この映画を、封切りで見たのは、1981年だったそうです。今から、43年も経ったのですね。
「駅 station」、BSで放送されました。ノーカットです。
私は当時、大学生で、東京におりました。ファーストシーンの、銭函の駅での、高倉健といしだあゆみのくだりで、もう泣けて泣けて仕方なかったことを、鮮明に覚えております。
降りしきる雪のなか、泣き顔を敬礼でごまかすいしだあゆみが、たまらなかったのです。
倍賞千恵子、いしだあゆみ、古手川祐子、烏丸せつこ、根津甚八、田中邦衛、池部良、佐藤慶、北林谷栄、村瀬幸子、武田鉄矢、宇崎竜童、室田日出男、竜雷太、小林稔侍、大滝秀治、寺田農、平田昭彦、小松政夫、名古屋章、藤木悠、永島敏行など、凄い面子が揃っておりますが、なんといっても八代亜紀!

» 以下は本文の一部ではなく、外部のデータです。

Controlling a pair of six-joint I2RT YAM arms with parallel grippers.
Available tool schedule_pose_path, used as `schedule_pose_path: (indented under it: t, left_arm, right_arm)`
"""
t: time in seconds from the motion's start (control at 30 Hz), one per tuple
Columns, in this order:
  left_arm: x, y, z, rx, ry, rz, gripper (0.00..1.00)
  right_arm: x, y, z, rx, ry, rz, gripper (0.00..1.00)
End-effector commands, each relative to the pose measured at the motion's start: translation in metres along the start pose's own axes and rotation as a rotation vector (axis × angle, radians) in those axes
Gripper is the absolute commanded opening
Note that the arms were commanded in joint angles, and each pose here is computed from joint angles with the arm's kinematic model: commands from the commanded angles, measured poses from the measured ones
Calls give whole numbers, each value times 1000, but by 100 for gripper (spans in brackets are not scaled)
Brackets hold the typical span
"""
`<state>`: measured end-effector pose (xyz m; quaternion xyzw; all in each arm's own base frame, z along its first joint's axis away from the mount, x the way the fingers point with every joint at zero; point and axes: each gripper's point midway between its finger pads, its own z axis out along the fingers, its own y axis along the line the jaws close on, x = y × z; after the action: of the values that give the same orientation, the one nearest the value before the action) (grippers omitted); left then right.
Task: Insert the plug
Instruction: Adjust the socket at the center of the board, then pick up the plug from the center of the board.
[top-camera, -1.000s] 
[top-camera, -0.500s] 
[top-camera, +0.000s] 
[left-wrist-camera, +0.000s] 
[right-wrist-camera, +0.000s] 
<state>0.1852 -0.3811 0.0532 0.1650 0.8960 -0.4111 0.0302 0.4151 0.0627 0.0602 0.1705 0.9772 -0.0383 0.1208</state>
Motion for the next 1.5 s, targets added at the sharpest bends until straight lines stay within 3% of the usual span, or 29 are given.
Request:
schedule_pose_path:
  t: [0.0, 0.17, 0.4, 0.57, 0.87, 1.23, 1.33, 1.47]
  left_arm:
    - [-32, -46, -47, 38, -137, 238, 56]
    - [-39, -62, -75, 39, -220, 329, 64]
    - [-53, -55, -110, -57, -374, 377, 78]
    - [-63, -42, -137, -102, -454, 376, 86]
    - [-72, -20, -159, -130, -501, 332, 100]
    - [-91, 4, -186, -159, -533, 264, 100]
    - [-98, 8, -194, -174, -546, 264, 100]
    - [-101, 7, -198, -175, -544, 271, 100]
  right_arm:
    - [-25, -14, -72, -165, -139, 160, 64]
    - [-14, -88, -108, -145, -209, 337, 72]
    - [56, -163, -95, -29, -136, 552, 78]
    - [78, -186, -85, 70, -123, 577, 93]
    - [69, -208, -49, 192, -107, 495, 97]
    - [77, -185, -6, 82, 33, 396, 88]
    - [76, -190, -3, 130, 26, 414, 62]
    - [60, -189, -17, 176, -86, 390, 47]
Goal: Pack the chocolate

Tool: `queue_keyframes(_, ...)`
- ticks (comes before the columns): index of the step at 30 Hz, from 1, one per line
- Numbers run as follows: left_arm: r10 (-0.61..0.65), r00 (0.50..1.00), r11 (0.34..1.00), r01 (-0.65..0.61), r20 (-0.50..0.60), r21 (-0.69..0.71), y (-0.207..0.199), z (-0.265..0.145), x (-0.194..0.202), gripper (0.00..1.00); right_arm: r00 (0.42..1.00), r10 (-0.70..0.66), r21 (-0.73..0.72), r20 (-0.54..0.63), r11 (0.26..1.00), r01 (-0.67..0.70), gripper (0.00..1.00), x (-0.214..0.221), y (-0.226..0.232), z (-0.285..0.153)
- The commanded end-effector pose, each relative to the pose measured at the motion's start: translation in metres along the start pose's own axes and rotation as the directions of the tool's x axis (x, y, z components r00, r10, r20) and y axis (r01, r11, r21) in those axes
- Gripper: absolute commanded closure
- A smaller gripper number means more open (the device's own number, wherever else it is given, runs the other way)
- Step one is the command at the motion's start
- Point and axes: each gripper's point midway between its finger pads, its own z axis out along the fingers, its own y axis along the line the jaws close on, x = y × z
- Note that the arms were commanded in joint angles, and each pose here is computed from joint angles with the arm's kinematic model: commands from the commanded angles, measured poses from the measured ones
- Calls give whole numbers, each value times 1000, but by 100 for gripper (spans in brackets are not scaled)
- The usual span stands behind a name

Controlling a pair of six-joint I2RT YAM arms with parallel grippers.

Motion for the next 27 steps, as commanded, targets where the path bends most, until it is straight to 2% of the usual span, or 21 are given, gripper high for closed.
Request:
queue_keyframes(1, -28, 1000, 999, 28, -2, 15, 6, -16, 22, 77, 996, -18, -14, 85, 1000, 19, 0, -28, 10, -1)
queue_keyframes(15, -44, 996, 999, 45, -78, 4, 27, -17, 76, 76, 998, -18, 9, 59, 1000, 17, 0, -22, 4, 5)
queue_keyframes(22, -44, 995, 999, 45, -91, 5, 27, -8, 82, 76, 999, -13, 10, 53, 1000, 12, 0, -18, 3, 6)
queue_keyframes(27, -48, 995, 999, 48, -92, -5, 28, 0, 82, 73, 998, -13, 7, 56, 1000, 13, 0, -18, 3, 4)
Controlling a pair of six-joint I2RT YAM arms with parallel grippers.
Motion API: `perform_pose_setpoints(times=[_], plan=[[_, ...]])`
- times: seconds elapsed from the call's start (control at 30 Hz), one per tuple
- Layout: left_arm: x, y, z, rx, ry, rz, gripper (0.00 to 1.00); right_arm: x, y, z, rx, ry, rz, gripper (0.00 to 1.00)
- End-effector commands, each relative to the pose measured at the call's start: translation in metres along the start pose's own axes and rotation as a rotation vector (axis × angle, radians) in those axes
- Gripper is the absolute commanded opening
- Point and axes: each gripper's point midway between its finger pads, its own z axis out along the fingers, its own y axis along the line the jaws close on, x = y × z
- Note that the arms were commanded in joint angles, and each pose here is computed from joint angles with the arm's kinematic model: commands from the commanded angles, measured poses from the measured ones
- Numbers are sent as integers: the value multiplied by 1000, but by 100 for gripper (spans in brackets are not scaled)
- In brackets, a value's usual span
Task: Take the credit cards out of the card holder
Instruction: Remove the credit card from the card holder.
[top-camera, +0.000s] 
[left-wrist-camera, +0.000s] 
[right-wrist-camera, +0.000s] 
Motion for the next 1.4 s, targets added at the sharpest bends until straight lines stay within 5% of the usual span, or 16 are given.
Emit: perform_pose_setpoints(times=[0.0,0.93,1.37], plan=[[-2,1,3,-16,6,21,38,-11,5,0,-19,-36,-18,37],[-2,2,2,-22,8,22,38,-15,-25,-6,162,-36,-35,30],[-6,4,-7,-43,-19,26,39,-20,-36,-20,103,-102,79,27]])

当時としても、超のつく豪華キャストでしたが、改めて見ると、北林谷栄は本当に巧いなあと、今さらながら感服いたしました。どこから見ても、見事に北海道の片田舎(失礼)のばあちゃんなのです。
室田日出男など、台詞が一言もありませんが、実に儲け役で、東映で雲の上の存在だった健さんに、タイマンで殺されるのですから、こんな嬉しいことはなかったでしょう。
今や伝説となった、増毛の居酒屋での、健さんと倍賞千恵子との長回しは、もう見ていて惚れ惚れします。「幸福の黄色いハンカチ」などで共演してきた倍賞さんとの絡みは絶妙で、何度見てもたまりません。
当たり前ですが、亡くなっている方がほとんどで、存命なのは数人ですが、メインの女優である、倍賞千恵子、いしだあゆみ、古手川祐子、烏丸せつこ、全員まだ活躍しているのは、奇跡だと思います(映画のオープニングでクレジットされるのは、現在とこの四人の女性だけです)。
映画を見ながら、当時のことを色々思い出しました。学生時代に住んでいたアパート、見に行った映画館、一緒に見に行った当時の彼女、街の風景、40年以上も前なのに、不思議なほど鮮明に覚えております。
それから幾度も幾度も見直し、おかしなところも見つけましたが、それでもなお、私にとっては名作です。
ザ、高倉健なのです。
※改めて聴くと、この映画のメインテーマは、「ドクトルジバゴ」の、「ララのテーマ」に、よく似ております。